• [What is needed]: When a line below contains the word "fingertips", copy that line.

•••••

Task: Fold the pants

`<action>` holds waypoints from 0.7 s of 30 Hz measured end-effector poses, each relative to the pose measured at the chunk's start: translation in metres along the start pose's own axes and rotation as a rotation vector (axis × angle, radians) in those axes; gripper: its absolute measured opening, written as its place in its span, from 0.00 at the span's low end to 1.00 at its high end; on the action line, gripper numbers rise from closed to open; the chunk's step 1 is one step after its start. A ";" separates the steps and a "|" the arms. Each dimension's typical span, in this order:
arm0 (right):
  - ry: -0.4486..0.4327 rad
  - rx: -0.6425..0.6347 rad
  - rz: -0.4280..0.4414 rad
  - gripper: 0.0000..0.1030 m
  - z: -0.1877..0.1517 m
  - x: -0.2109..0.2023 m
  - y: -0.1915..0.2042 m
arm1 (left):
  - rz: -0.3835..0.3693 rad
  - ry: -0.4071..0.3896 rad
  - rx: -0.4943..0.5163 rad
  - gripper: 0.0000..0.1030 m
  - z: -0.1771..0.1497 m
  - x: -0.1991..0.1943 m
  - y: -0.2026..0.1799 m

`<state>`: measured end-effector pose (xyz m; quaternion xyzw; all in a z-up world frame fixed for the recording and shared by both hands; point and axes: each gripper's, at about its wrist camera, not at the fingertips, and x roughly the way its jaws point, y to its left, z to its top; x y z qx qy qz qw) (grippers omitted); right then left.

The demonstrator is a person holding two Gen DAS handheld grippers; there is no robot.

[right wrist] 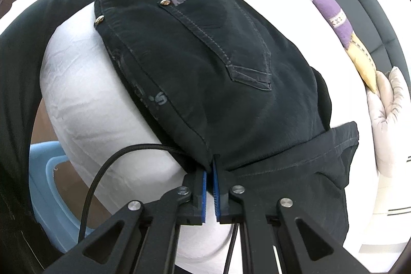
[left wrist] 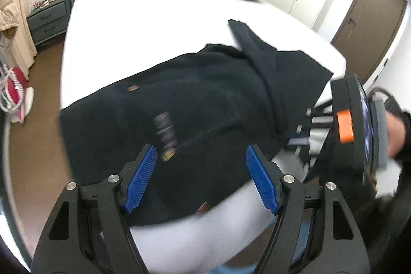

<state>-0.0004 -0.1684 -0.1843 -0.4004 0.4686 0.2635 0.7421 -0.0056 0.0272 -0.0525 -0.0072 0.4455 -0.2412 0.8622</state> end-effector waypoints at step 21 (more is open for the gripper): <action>-0.389 1.102 0.530 0.56 -0.117 -0.035 -0.219 | 0.130 0.126 -0.072 0.69 0.013 0.102 -0.004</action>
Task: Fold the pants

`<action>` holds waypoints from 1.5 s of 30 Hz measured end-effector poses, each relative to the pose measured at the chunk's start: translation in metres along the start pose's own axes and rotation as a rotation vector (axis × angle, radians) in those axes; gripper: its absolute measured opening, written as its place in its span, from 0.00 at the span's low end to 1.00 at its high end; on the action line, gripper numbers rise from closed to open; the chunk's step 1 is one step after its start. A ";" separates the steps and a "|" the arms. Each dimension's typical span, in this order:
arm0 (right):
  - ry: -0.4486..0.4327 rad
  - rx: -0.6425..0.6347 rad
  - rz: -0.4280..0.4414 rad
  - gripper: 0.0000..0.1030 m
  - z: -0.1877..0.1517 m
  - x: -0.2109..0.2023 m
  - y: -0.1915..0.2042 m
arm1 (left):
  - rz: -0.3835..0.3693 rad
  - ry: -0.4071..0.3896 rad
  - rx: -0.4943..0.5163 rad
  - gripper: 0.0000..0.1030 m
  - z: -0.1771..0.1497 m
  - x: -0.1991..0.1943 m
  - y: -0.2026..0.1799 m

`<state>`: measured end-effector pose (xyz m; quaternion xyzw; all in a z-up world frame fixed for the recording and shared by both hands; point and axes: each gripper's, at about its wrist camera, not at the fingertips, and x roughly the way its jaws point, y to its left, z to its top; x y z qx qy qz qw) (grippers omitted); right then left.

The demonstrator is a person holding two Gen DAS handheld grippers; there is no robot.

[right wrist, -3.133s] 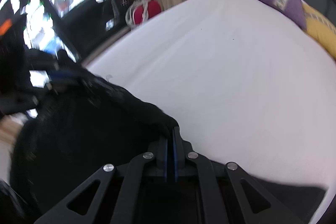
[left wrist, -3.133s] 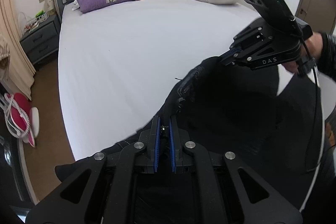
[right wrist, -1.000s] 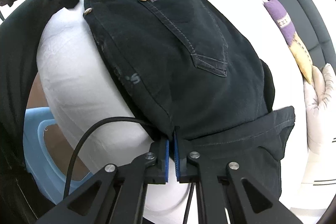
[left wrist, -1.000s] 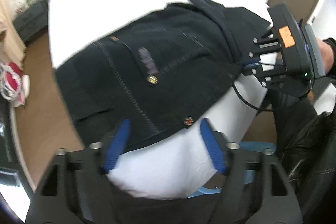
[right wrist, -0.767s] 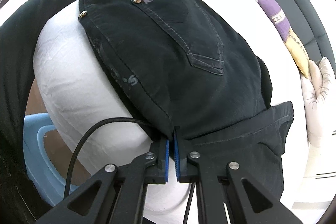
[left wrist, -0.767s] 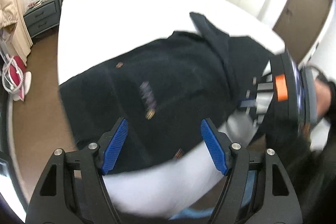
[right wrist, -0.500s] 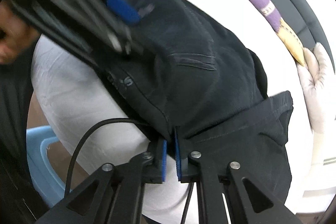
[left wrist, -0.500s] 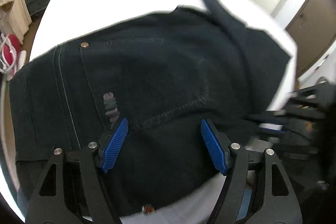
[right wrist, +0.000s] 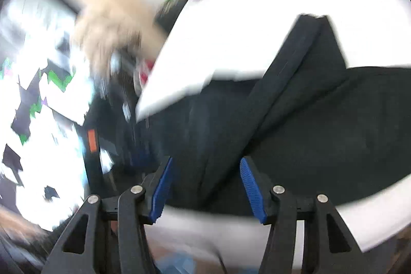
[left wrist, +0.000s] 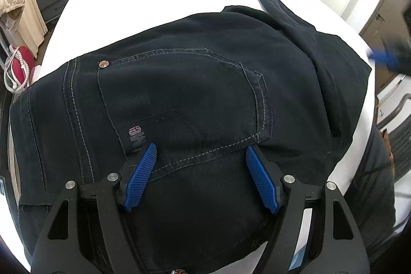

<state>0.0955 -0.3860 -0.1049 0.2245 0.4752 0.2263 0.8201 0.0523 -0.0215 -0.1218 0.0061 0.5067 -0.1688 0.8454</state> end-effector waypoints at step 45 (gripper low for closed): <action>-0.664 0.742 -0.004 0.05 0.006 -0.109 -0.267 | -0.024 0.031 -0.057 0.69 0.003 0.001 0.005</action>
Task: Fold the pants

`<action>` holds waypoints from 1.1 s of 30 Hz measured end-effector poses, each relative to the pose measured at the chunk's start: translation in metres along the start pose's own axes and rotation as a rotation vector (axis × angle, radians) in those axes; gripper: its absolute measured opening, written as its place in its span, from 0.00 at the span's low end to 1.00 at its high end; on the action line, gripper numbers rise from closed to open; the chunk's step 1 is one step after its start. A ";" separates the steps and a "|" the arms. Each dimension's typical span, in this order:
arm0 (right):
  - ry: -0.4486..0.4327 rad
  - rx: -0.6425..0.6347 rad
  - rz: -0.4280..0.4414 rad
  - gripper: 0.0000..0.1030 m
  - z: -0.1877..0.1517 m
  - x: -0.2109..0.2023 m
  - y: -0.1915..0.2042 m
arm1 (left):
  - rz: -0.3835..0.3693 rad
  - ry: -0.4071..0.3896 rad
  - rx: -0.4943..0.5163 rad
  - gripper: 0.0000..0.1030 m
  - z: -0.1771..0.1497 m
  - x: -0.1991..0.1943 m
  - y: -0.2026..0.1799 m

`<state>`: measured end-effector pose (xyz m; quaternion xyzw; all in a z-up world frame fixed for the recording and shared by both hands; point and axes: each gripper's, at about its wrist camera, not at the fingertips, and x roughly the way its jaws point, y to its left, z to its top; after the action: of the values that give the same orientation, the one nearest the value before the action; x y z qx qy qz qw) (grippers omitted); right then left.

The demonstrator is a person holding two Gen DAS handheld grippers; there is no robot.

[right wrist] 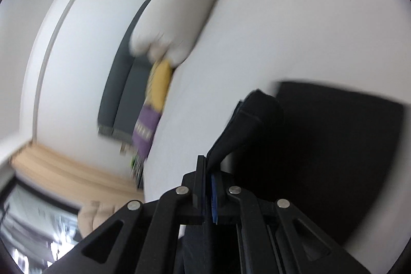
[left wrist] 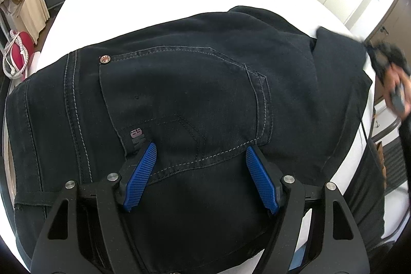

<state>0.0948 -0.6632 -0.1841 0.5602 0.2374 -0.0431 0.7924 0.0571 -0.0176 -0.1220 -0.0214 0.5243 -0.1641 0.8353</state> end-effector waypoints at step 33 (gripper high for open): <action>-0.072 0.123 -0.202 0.06 0.021 -0.039 -0.091 | 0.023 0.050 -0.007 0.69 0.017 0.008 -0.004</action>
<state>0.0364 -0.7239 -0.2410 0.5791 0.2612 -0.1574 0.7561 0.0739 -0.0264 -0.1210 -0.0145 0.5457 -0.1532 0.8237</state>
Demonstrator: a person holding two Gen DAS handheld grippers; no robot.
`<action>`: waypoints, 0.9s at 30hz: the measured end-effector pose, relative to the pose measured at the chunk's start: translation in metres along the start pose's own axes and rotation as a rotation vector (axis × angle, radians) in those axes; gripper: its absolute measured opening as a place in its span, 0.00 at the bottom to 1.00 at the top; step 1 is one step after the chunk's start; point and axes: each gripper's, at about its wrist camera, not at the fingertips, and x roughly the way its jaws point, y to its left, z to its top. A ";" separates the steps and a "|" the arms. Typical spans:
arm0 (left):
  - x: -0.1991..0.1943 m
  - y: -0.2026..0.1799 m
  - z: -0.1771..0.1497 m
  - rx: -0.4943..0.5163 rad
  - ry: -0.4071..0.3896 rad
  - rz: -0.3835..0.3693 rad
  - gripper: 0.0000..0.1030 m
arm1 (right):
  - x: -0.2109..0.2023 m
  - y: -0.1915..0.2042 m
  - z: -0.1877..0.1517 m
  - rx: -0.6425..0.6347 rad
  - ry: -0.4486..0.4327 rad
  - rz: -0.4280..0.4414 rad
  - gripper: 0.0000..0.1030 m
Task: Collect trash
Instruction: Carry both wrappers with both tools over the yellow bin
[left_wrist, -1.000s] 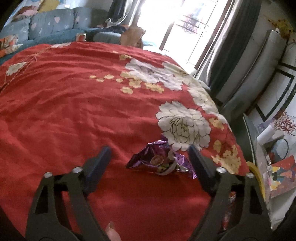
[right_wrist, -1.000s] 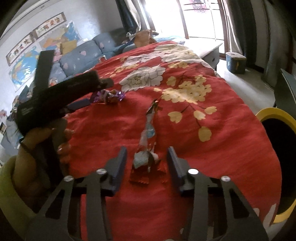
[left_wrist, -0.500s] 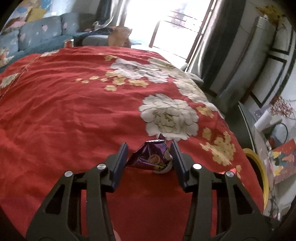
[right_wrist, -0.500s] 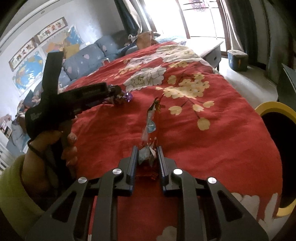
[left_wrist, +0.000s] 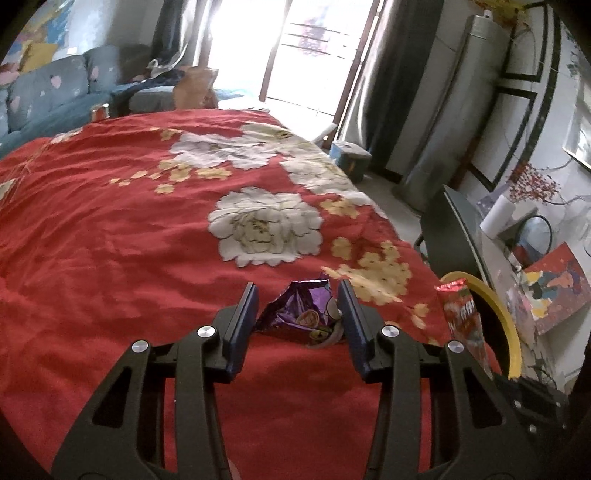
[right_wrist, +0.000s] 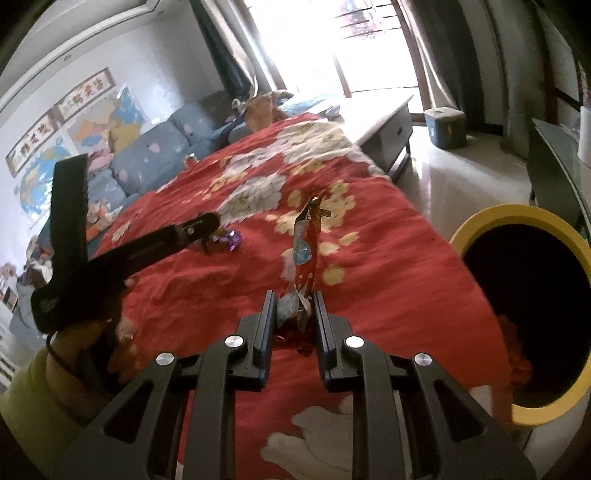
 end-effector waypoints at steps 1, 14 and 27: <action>-0.001 -0.004 0.000 0.007 -0.002 -0.006 0.36 | -0.002 -0.003 0.001 0.007 -0.006 -0.004 0.18; -0.020 -0.058 -0.003 0.093 -0.013 -0.111 0.36 | -0.040 -0.049 0.014 0.106 -0.115 -0.089 0.18; -0.029 -0.121 -0.010 0.206 -0.012 -0.194 0.36 | -0.078 -0.092 0.021 0.189 -0.216 -0.171 0.18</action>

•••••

• [Reply]:
`<state>`: measured end-effector pose (xyz m; quaternion xyzw; all in a z-up world frame fixed for the recording and shared by both hands; point and axes: each gripper's, at about its wrist camera, not at the fingertips, and x roughly the way its jaws point, y to its left, z to its top; x y z qx qy qz qw) (grippers omitted); right then left.
`<state>`: measured end-effector pose (xyz m; quaternion xyzw; all in a z-up world frame fixed for the recording and shared by both hands; point and axes: each gripper's, at about its wrist camera, not at the fingertips, and x roughly the way its jaws point, y to its left, z to its top; x y z qx qy qz qw) (grippers omitted); right then left.
`<state>`: measured end-effector pose (xyz m; quaternion xyzw; all in a z-up world frame fixed for the recording and shared by both hands; point and axes: each gripper's, at about its wrist camera, not at the fingertips, and x roughly the way its jaws point, y to its left, z to its top; after the action: of the values that give the same orientation, the one nearest the value before the action; x y z qx qy qz qw) (grippers omitted); right then left.
`<action>`: waypoints, 0.9s at 30hz: the measured end-effector pose, relative to the pose measured at the chunk's start: translation in metres along the start pose's own axes and rotation as a rotation vector (axis × angle, radians) in those axes; gripper: its absolute measured opening as a place in its span, 0.00 at the bottom to 1.00 at the top; step 1 is one step after the chunk's start; point and axes: each gripper's, at about its wrist camera, not at the fingertips, and x roughly the way its jaws point, y to its left, z to its top. A ";" separates the steps and a "|" the arms. Typical spans:

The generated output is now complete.